Friday, November 11, 2022

Review: Peter Hook and The Light

Peter Hook and The Light
The Big Top, Limerick, Ireland 
10 November 2022

The revenant is that which returns. 

This thought is foremost after hearing Peter Hook and The Light, who tour the catalogue of Joy Division, keeping alive songs that otherwise can only be appreciated in recorded form. The group animates these tunes through exaggeration, adding metal guitar flourishes, over-pronounced dynamics, and fist-pumping choruses to songs ("Love Will Tear Us Apart", "Transmission") which don't deserve the fate of such normative interpretations. Could these sensations make me feel the pleasures of a normal man? In part, yes.

I cannot deny Hook the right to parade these songs for the enjoyment of an appreciative audience. On this first stop of a new tour, the crowd was heaving in one giant feel-good Dionysian chorus. This is the sort of event Limerick does so well. By the finale, you could hear the massed voices ringing out across the city centre.

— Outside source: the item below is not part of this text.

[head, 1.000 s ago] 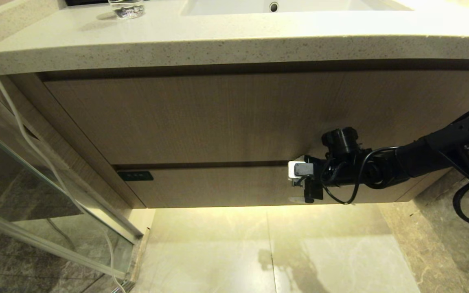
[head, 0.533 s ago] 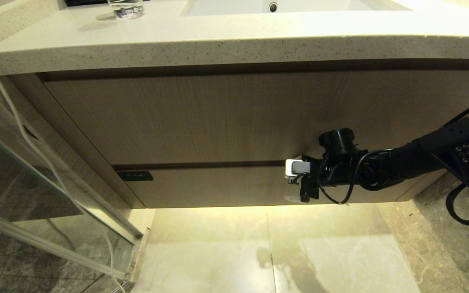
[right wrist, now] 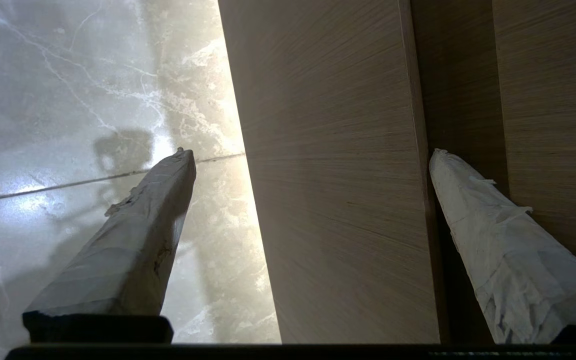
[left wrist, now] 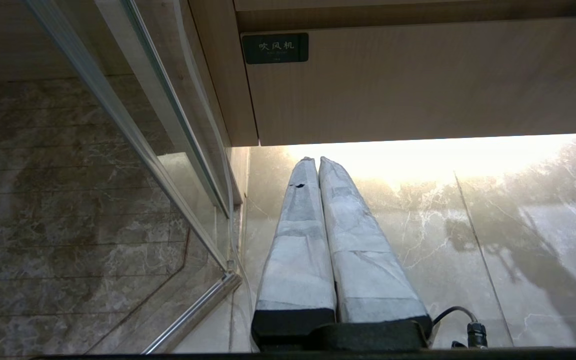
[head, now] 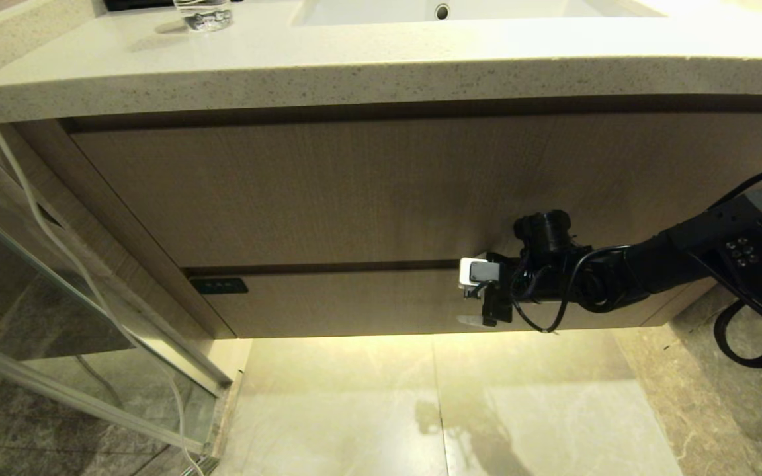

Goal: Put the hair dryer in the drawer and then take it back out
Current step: Pull open the drawer

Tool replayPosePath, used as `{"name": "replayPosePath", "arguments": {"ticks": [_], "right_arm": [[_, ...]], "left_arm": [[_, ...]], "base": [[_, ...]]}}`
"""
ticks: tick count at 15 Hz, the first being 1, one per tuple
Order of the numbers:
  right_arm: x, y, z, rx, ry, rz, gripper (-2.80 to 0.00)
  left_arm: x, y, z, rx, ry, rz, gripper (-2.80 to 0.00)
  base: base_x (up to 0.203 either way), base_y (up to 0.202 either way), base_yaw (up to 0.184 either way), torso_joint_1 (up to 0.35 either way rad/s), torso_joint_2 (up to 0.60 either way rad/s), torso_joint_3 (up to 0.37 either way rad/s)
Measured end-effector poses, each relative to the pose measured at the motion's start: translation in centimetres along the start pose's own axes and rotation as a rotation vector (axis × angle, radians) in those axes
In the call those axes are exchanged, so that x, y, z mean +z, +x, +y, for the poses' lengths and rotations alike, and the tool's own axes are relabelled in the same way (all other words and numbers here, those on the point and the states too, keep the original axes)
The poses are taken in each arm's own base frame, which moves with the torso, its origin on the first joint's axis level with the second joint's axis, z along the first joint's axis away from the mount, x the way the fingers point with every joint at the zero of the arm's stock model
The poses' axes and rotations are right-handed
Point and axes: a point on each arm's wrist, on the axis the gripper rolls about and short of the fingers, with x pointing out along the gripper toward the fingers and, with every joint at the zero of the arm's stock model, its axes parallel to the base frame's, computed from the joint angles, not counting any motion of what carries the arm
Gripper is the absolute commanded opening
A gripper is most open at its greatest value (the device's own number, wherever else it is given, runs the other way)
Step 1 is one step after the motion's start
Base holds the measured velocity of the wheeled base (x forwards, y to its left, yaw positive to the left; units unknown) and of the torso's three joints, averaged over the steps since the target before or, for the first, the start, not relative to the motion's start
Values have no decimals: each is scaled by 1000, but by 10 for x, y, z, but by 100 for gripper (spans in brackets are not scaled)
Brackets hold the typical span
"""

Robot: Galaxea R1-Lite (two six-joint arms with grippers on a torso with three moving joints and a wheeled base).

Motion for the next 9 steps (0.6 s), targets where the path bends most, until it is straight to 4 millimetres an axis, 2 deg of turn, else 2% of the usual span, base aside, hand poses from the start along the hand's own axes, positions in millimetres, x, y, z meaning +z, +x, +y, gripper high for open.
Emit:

But in their original forms, the songs of Joy Division existed to subvert such emotional transactions. What is Hooky thinking when he sings "But I remember when we were young"? Is he reflecting back, four decades later, on his youth in a band now famous? The supreme irony is that, at the time of authorship, Ian Curtis was only 21. Part of the Curtis genius was the ability inherit a literary mantle, a burden of years. Old before his time, Curtis lived through existential crises both as person and as avatar. Now his absence creates a place that contemporary listeners can inhabit.

It's just as well that Hook, singing words another man wrote, avoids emulation. These are new versions of songs by what is essentially a covers band. He doesn't even play most of the bass riffs he once invented, leaving that to his son Jack Bates. The other players are competent but without flair. Drummer Paul Kehoe in particular cannot come close to Stephen Morris' uncanny execution of rhythms both precise and organic. Instead he hits the skins as hard as possible at all times. 

To perform albums in their entirety is to augur the past, each song bringing forth spirits from the recording studio. Joy Division never played these songs in this order. But now that the sequencing is canonical, it's all The Light can do.

The more energetic tracks were well-executed, but The Light struggled with the slow, moody numbers. By the time the final side of Closer was reached, the renderings were almost painful. A lighter touch, less reliant on the pleasure of the crowd, would have reaped far greater rewards. "The Eternal" and "Decades" are essentially hymns, a chance for introspection, not fist-pumping.

Surprisingly, the opening set of New Order material was the most potent. On previous tours the band has played "Blue Monday", "Regret", and other hits. Expecting little more, I was stunned when "ICB" segued into "Procession" and "Cries and Whispers". "The Perfect Kiss" became one of the highlights of the evening, the arrangement creative and energetic. "Everything's Gone Green" and "Temptation" concluded a magical set.

As much as the group attempts to inhabit and transform the music of Joy Division, they only bring forth the ghost of the past, who cannot be superseded or gainstayed. I wish they had left room for that revenant, rather than attempting to fill every sonic space, attempting to banish what can never be forgotten. Peter Hook and The Light turn songs of timeless beauty and imagination into one-night stands of pleasure. They repeat this quixotic task nightly, in an endless ceremony. We watch from the wings as these scenes are replayed. 

Here are the old men, the weight on their shoulders.